Freeplay: New LLM Dev Tool for Java Developers (and Others)
Freeplay is a new LLM development platform (a sentence I have repeated multiple times this year). It’s also been given the “Figma of…” label by one of its investors, who called it “the Figma of LLM development.” So we’re two for two so far on the dev tools hype index.
Cairns told me that he and his co-founder Eric Ryan (who also came from Twitter) built Freeplay “to help product development teams make use of LLMs in their products.” Currently Freeplay helps with testing, experimentation, monitoring, and prompt management.
“That cocktail works together to help people through the software development lifecycle,” said Cairns. “From when you’re at a prototyping stage, to when you’re testing, to make sure it’s ready to go to production, and then eventually — when you’re live — helping you know what’s happening at scale in your system, and then find ways to improve it.”
Similar to Gradient, the most recent LLM development platform I’ve profiled, Freeplay is targeting enterprise software developers.
“Most of our customers have been incumbent software companies,” said Cairns. “You know, they’re not AI-first startups. They’re companies that are trying to adopt LLMs, where they have an established business, an established customer base. They are great software developers, but they probably haven’t been working with LLMs before — and maybe not even ML [machine learning].”
Bringing Java to AI World
Freeplay offers developer SDKs for Python, Node and Java. Cairns claimed that the Java SDK is unique in the AI engineering space currently.
He said that many established software companies are, for example, a “Kotlin shop” — and Kotlin is compatible with the JVM. He added that when he worked at Twitter, they were a “Scala shop” (Scala being another JVM-compatible language).
“You might not want to adopt a new programming language just to make an API call to a language model,” he said. “And that’s what we found, is a lot of established companies are just integrating with the software that they’ve been writing for years — they’re not going out and pulling some new AI framework off the shelf.”
Data Flywheel: More than Observability
I mentioned that, at first glance, Freeplay reminded me of Humanloop, which describes itself as a “collaborative playground” where developers can test out and deploy prompts. I asked Cairns if that’s a fair comparison?
He replied that it’s “a solid comp,” but that Freeplay tends to be used by their customers “after they’re already live in production” — the implication being that it’s less of a “playground” than perhaps Humanloop is.

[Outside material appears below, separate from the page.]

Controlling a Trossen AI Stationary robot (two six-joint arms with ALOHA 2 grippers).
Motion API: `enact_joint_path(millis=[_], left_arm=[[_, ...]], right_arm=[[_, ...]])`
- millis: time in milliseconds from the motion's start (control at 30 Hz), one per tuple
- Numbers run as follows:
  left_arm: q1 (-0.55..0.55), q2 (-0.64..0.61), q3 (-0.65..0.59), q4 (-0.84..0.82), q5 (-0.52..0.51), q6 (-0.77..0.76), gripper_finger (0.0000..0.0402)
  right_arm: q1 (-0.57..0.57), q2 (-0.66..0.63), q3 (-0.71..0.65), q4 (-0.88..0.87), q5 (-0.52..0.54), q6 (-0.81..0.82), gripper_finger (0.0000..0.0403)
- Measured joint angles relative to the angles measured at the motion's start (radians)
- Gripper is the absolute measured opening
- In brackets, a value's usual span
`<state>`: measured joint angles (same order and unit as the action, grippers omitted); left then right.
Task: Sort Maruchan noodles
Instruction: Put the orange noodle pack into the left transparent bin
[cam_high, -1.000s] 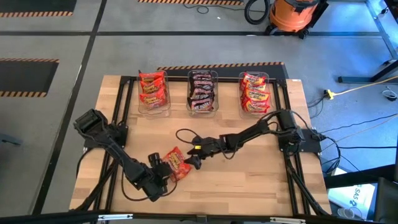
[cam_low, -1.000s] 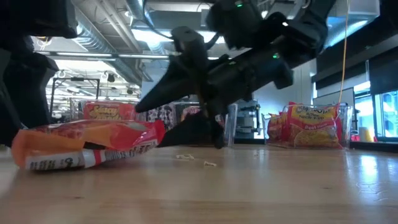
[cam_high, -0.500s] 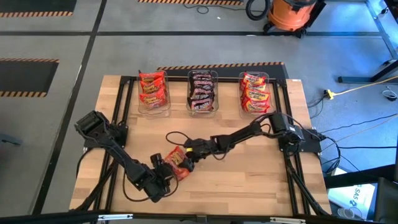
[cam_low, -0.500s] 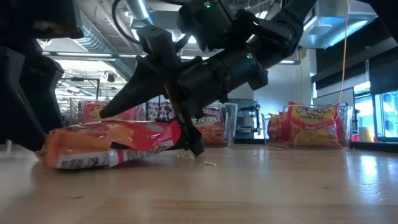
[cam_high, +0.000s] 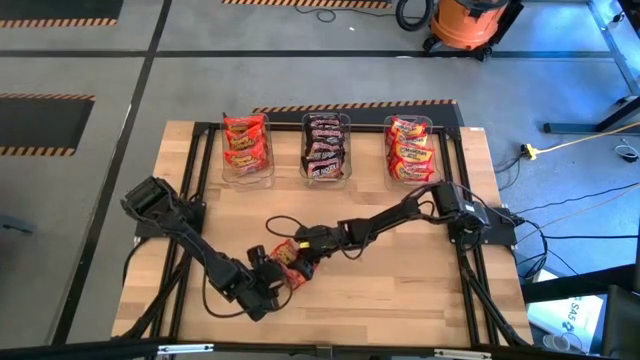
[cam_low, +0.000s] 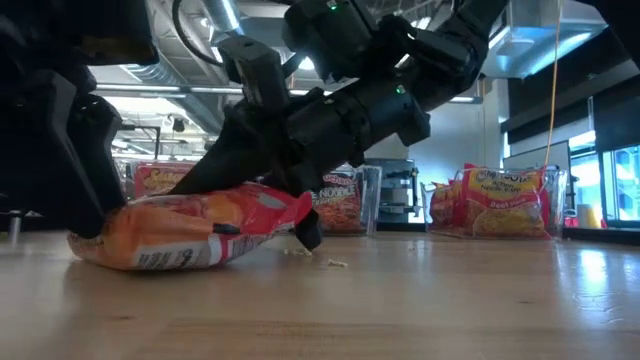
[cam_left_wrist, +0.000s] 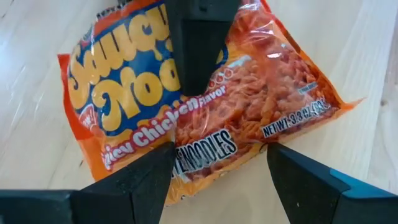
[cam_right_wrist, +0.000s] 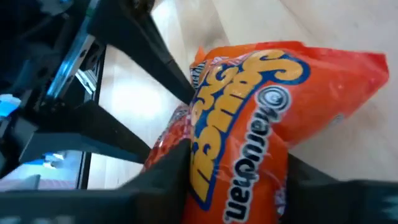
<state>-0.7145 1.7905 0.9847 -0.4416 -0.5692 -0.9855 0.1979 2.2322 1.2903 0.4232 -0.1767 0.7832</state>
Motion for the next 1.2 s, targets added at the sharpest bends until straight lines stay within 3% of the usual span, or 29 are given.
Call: enact_joint_path(millis=[167, 267, 467, 700, 867, 1200], left_arm=[[-0.013, -0.054, 0.019, -0.067, 0.058, 0.001, 0.0256], [-0.038, -0.129, 0.025, -0.122, 0.064, -0.007, 0.0256], [-0.060, -0.265, 0.024, -0.175, 0.023, -0.052, 0.0256], [-0.049, -0.287, 0.025, -0.131, -0.064, -0.047, 0.0256], [0.001, -0.287, 0.025, -0.118, -0.030, -0.076, 0.0256], [0.084, -0.256, 0.026, -0.061, 0.054, -0.093, 0.0289]], right_arm=[[0.006, -0.010, 0.002, 0.001, 0.003, -0.102, 0.0059], [0.008, -0.035, 0.002, -0.030, 0.000, -0.193, 0.0037], [0.038, -0.092, 0.000, -0.110, 0.035, -0.389, 0.0041], [0.131, -0.124, 0.000, -0.166, 0.243, -0.622, 0.0036], [0.175, -0.136, 0.000, -0.190, 0.397, -0.706, 0.0038], [0.210, -0.170, 0.000, -0.188, 0.525, -0.793, 0.0038]])
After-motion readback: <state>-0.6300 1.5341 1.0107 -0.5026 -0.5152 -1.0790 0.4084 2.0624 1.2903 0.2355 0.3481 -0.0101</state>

I observed that both Freeplay and Humanloop include testing and monitoring capabilities, so they both seem similar to a traditional DevOps observability platform. Cairns somewhat agreed, but he noted that the needs of an LLM application are different to that of a traditional application.

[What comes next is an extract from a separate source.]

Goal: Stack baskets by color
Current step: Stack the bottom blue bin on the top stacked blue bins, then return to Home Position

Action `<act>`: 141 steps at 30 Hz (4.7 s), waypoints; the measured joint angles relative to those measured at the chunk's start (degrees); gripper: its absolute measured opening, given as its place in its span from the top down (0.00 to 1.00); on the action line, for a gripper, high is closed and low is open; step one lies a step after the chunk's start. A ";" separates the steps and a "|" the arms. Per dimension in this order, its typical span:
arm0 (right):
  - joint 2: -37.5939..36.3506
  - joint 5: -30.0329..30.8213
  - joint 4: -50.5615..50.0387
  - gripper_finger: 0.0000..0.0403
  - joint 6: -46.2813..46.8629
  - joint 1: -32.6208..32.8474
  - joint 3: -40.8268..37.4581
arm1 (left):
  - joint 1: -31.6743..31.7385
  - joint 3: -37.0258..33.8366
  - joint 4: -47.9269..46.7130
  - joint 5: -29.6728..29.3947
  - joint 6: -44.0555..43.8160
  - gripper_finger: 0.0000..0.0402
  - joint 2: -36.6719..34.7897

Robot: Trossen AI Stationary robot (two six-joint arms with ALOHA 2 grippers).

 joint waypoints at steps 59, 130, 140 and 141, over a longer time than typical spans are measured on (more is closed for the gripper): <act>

“In traditional observability, a lot of the goal is just — hey, what’s happening,” he explained. “But with ML systems, and I think this is true with LLMs, that observability needs — what’s happening — is still there, but it’s actually part of this data flywheel, that helps you start to make the product better in a different way when you’re doing ML.”
The point is that because the quality of an LLM app relies on the underlying data (or how well that data is queried), anything from the software development cycle that helps optimize the application is fed back into the LLMs (or into the prompts/queries). As Cairns put it, Freeplay is “not just an observability platform — observability is a feature that helps with that bigger optimization loop.”
The Figma Comparison
Similar to a low-code platform, Freeplay is designed to be used by both developers and product or business people. This is where the Figma comparison comes in. It’s a tool that enables professional developers to collaborate with stakeholders in the business, using a web frontend. I asked Cairns who is typically driving this process — the developers or product managers.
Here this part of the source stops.